* _PROBLEM TO SOLVE_
Below are some records. Return exactly the lines from the one containing "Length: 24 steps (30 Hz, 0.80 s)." through the one containing "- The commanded", both included, and only those.

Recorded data
########################################
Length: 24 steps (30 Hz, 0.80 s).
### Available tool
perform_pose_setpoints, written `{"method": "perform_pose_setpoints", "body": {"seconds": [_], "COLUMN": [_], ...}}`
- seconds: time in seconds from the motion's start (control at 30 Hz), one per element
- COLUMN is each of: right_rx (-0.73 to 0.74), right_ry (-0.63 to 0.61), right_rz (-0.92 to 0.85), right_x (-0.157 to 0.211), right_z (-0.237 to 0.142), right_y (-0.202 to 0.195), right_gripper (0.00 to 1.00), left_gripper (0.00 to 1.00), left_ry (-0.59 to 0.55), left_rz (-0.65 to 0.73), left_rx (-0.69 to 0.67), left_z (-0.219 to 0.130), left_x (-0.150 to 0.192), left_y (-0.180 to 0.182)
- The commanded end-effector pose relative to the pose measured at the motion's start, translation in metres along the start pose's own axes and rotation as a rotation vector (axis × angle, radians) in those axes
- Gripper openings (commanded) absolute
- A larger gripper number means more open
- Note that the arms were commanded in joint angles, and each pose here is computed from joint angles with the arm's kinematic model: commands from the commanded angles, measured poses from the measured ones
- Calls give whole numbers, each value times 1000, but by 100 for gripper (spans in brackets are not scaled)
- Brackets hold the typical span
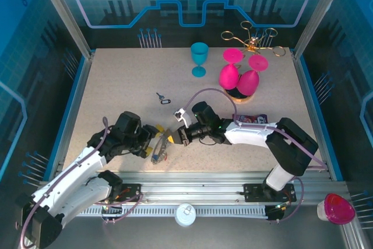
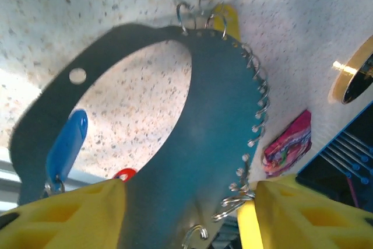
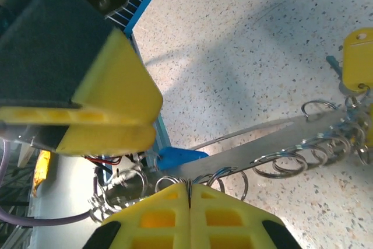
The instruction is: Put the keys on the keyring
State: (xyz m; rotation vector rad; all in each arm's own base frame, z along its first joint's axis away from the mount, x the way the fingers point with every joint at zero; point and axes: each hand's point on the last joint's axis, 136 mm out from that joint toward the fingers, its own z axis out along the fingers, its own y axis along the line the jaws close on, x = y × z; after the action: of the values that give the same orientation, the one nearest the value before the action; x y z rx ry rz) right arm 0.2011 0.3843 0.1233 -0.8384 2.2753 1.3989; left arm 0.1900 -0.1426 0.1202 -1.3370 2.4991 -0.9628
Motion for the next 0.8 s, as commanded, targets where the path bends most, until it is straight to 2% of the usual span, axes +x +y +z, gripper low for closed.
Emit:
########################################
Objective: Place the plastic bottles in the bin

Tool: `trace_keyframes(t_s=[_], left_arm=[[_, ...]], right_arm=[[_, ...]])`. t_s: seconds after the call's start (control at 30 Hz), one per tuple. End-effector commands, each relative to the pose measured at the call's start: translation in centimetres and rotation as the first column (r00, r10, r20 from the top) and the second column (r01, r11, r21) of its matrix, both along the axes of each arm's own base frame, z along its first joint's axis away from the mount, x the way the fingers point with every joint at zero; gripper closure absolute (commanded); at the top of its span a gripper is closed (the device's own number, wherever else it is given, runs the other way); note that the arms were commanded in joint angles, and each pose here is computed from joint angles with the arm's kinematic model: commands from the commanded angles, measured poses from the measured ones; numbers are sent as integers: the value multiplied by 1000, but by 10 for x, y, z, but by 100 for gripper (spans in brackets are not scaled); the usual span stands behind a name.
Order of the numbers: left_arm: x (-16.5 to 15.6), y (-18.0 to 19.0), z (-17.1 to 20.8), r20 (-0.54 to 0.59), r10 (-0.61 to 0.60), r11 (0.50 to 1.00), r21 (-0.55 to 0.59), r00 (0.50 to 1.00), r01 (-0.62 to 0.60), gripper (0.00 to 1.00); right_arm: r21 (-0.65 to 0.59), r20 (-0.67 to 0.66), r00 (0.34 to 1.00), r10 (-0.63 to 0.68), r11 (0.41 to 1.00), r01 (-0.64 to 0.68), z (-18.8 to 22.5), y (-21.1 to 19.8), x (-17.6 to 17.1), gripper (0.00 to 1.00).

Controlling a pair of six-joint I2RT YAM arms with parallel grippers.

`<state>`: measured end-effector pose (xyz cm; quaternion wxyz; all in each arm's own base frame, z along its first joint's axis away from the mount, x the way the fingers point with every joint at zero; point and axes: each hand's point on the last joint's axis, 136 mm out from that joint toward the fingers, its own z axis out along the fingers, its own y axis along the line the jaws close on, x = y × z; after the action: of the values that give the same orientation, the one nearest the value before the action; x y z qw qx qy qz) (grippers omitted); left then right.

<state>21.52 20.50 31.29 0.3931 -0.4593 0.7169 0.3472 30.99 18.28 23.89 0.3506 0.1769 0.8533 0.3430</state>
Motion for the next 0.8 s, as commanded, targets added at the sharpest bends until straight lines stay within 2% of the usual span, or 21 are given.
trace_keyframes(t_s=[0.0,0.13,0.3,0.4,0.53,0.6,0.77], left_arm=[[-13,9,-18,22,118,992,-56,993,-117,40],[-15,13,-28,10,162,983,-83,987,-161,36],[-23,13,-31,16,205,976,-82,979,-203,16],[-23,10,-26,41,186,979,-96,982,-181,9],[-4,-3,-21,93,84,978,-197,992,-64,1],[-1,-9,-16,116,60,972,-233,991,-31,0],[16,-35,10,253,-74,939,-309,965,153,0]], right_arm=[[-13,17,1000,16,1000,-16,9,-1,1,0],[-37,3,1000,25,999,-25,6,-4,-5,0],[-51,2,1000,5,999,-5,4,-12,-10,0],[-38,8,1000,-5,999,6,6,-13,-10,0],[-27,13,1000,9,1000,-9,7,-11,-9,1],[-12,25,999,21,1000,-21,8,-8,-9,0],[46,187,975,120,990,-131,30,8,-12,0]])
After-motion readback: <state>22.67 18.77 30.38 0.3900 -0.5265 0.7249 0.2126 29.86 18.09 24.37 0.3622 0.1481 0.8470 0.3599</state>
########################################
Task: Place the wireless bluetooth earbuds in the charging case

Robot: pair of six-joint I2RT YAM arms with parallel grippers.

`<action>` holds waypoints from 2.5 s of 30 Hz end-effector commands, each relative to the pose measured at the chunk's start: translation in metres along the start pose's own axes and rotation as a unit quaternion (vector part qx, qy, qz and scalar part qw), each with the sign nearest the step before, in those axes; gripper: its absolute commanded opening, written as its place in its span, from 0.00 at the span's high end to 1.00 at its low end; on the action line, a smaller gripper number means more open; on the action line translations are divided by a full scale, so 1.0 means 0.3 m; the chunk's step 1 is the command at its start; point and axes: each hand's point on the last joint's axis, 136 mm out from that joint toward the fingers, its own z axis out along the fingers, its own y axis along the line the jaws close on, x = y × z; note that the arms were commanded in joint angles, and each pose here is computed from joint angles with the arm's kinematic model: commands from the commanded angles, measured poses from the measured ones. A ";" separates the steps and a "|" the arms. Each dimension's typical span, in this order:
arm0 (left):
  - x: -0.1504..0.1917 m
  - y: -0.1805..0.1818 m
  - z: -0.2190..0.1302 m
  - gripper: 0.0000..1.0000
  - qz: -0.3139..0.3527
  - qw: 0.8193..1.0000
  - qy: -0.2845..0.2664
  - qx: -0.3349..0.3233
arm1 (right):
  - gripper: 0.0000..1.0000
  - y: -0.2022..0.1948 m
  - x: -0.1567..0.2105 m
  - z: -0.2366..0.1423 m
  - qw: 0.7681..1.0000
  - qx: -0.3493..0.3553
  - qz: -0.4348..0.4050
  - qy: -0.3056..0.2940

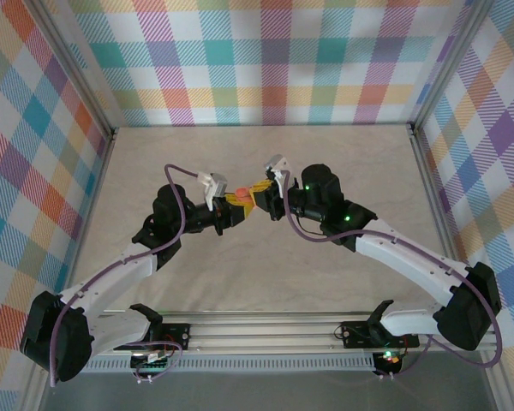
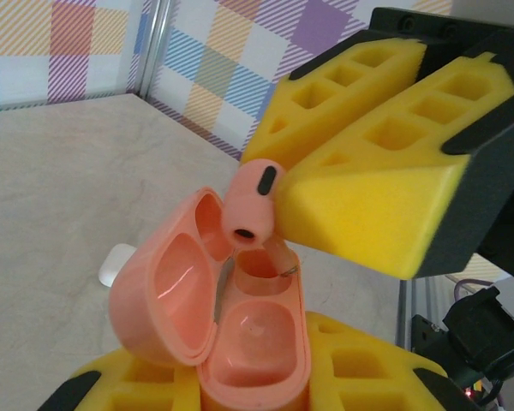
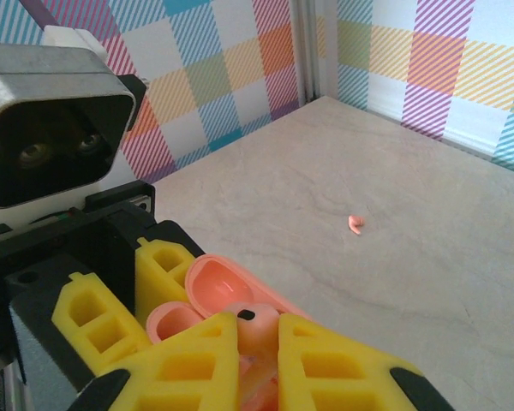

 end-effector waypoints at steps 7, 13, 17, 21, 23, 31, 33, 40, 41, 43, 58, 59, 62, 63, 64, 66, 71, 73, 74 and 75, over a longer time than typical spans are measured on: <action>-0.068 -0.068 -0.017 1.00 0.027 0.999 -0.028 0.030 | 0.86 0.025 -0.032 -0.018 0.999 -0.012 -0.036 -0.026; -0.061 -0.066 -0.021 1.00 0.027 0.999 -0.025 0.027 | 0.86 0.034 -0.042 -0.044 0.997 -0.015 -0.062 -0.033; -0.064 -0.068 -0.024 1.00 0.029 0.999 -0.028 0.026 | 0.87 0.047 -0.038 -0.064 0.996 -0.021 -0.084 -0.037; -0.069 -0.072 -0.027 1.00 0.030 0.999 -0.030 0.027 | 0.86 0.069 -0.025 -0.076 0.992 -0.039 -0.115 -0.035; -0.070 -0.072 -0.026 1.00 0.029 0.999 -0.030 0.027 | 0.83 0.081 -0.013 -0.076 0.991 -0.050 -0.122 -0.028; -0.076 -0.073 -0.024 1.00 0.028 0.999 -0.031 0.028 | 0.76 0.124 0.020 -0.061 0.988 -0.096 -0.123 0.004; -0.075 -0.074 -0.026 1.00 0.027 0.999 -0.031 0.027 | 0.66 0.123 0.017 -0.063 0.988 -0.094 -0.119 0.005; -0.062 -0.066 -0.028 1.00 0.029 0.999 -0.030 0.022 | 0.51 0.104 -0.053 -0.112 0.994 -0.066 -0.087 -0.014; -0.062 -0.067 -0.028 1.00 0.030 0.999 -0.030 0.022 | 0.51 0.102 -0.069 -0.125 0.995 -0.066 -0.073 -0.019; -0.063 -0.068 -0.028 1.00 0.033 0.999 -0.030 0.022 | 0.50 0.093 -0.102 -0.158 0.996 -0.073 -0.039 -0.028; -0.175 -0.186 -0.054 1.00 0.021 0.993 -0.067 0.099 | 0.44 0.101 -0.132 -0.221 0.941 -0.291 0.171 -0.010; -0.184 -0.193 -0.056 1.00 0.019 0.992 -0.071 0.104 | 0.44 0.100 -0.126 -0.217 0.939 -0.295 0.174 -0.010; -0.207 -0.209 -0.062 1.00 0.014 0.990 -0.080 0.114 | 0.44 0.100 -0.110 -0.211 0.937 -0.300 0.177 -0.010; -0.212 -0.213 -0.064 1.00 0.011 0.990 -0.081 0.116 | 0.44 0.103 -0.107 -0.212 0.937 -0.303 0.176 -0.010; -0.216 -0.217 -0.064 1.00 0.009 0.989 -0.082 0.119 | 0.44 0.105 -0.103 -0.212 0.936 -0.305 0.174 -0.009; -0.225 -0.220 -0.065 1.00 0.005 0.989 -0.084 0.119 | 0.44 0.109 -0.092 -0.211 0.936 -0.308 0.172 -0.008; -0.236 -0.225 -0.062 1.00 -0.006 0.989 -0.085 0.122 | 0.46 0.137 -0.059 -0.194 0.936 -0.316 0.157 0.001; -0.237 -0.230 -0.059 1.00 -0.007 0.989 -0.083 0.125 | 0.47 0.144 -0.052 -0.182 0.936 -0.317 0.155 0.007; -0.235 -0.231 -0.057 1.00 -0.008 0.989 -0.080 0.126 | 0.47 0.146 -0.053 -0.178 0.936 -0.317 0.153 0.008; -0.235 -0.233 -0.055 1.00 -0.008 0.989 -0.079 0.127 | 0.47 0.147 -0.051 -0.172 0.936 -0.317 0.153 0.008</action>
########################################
* _FINAL ANSWER_
Length: 24 steps (30 Hz, 0.80 s).
### Available tool
perform_pose_setpoints, written `{"method": "perform_pose_setpoints", "body": {"seconds": [_], "COLUMN": [_], ...}}`
- seconds: time in seconds from the motion's start (control at 30 Hz), one per element
- COLUMN is each of: right_rx (-0.73 to 0.74), right_ry (-0.63 to 0.61), right_rz (-0.92 to 0.85), right_x (-0.157 to 0.211), right_z (-0.237 to 0.142), right_y (-0.202 to 0.195), right_gripper (0.00 to 1.00), left_gripper (0.00 to 1.00), left_ry (-0.59 to 0.55), left_rz (-0.65 to 0.73), left_rx (-0.69 to 0.67), left_z (-0.219 to 0.130), left_x (-0.150 to 0.192), left_y (-0.180 to 0.182)
- The commanded end-effector pose relative to the pose measured at the motion's start, translation in metres along the start pose's own axes and rotation as a rotation vector (axis × angle, radians) in those axes

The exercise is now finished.